# Exercise requirements
The entire listing is to be repeated verbatim.
++++ Supplied information
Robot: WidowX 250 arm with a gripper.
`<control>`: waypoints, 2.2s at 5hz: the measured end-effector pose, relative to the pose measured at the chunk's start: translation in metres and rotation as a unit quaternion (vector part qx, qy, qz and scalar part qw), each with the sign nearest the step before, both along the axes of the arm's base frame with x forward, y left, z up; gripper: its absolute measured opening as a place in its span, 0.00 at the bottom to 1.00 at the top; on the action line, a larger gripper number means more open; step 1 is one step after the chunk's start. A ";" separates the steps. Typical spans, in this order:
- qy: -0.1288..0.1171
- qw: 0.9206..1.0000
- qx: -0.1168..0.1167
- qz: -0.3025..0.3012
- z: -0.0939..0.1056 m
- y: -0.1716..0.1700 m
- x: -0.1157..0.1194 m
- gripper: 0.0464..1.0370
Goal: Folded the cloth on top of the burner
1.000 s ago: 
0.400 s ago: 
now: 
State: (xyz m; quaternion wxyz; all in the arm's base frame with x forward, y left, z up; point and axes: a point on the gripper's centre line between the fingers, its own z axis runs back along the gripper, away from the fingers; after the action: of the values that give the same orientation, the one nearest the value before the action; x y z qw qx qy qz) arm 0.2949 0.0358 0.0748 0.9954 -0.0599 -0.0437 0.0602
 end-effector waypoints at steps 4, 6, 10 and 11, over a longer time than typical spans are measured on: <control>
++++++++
# Output below
Robot: WidowX 250 arm with a gripper.
`<control>`: waypoints, 2.2s at 5hz: the measured end-effector pose, relative to the pose measured at the chunk's start: translation in metres and rotation as a unit quaternion (vector part qx, qy, qz and scalar part qw), each with the sign nearest the step before, both along the axes of the arm's base frame with x forward, y left, z up; gripper: its absolute measured opening as a place in its span, 0.00 at the bottom to 1.00 at the top; on the action line, a larger gripper number means more open; step 1 is one step after the chunk's start. A ";" separates the steps. Typical spans, in this order:
- qy: -0.1288..0.1171
- qw: 0.9206..1.0000
- qx: -0.1168..0.1167
- qz: -0.3025..0.3012
- z: -0.0939..0.1056 m
- y: -0.1716..0.1700 m
- x: -0.1157..0.1194 m
- gripper: 0.0464..1.0370
Goal: Folded the cloth on top of the burner
1.000 s ago: 
0.400 s ago: 
now: 
State: (xyz m; quaternion wxyz; all in the arm's base frame with x forward, y left, z up; point and axes: a point on the gripper's centre line between the fingers, its own z axis runs back along the gripper, away from the fingers; after the action: of the values that give the same orientation, the one nearest the value before the action; x y z qw qx qy qz) arm 0.2949 0.0358 0.0748 0.9954 -0.0599 -0.0437 0.0602
 end-effector waypoints at steps 4, 6, 10 and 11, over a longer time than typical spans are measured on: <control>

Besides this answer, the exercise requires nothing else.